## Extracted records
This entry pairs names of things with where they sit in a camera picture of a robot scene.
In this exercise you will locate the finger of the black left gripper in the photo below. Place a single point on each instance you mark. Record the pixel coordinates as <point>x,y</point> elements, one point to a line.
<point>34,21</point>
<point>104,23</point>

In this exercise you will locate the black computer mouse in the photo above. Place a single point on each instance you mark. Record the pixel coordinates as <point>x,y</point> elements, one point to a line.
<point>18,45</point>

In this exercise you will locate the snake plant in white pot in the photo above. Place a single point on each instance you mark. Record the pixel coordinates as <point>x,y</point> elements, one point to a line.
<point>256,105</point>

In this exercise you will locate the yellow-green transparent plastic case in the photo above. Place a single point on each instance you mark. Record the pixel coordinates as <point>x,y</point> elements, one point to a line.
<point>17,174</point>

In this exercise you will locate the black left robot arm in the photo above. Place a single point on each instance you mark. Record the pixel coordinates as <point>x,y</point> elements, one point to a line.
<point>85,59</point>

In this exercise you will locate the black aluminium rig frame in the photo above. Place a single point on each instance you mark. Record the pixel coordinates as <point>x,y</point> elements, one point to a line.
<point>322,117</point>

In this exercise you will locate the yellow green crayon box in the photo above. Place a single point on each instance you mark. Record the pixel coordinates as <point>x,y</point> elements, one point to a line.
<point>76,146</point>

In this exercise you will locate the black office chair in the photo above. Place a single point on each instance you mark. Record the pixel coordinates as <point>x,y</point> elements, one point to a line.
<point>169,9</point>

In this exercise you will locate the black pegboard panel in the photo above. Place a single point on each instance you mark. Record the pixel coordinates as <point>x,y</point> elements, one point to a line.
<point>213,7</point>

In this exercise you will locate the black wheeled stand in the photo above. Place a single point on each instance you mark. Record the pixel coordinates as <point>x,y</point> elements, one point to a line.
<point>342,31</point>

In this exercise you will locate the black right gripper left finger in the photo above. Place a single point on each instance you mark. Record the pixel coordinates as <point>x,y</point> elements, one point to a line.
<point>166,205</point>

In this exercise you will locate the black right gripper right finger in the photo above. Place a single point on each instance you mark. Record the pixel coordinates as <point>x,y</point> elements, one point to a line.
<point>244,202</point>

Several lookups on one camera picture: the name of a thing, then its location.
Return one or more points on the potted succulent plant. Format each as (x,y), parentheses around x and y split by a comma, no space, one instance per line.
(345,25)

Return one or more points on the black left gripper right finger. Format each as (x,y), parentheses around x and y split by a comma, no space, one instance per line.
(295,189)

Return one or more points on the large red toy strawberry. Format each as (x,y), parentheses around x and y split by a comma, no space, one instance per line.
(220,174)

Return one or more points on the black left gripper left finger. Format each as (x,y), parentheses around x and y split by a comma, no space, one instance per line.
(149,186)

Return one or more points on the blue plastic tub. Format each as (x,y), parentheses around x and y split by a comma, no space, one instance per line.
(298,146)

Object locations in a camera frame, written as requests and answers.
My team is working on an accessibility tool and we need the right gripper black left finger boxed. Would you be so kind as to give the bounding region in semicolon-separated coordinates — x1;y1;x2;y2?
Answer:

---

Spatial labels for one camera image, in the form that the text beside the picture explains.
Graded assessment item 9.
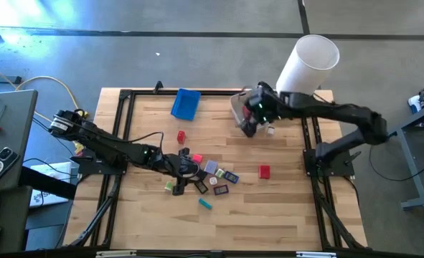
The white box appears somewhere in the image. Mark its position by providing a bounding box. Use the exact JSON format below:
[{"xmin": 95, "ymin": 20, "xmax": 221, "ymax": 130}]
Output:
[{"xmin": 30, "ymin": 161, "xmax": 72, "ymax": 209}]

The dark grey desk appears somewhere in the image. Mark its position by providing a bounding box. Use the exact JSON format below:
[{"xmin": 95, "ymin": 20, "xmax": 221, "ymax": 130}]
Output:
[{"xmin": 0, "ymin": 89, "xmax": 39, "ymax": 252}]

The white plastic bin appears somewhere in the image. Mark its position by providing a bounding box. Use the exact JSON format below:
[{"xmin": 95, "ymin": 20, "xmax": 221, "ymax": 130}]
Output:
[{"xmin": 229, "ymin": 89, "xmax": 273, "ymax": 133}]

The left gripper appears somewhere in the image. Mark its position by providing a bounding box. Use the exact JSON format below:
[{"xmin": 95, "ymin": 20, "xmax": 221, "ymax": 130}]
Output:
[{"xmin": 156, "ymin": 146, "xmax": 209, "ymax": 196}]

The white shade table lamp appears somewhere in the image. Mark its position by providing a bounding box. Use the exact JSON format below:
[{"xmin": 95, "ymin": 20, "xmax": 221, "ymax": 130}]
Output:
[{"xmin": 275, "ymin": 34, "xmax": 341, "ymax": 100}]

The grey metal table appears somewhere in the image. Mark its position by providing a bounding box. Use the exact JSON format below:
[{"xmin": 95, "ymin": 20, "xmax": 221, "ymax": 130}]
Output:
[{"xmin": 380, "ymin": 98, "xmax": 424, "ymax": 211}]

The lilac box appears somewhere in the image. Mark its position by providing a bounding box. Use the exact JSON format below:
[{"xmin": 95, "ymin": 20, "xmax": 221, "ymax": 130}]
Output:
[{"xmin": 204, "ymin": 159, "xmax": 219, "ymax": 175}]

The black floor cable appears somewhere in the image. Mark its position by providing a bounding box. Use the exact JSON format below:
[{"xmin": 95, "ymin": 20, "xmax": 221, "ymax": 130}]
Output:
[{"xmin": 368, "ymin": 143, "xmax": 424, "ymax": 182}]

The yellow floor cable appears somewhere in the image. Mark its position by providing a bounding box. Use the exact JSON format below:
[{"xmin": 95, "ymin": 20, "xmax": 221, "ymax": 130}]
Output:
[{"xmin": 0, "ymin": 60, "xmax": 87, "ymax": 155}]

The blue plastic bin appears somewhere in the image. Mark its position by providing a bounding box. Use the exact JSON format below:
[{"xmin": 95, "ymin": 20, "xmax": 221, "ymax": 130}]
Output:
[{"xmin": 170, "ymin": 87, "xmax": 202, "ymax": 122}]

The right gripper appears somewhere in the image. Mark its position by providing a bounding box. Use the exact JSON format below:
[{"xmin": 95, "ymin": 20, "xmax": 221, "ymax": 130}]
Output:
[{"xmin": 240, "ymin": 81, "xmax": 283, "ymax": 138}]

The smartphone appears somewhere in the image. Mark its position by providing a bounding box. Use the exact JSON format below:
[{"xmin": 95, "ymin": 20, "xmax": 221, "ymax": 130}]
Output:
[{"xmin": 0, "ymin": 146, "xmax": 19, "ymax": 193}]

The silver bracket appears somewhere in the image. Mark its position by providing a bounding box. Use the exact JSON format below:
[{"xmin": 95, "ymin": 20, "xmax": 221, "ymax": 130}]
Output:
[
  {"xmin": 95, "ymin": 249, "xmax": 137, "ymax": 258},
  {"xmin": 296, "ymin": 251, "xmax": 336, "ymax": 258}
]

## YOUR GOAL
Report all lines of the data above that include the string "camera".

## TASK ANSWER
This entry pairs names of things with where they sit in a camera picture of a robot scene.
Several lookups on one camera picture: the name of a thing, then its location.
Object locations in a camera frame, written as requests and answers.
Spatial labels for one camera image, in the form that the text beside the picture explains.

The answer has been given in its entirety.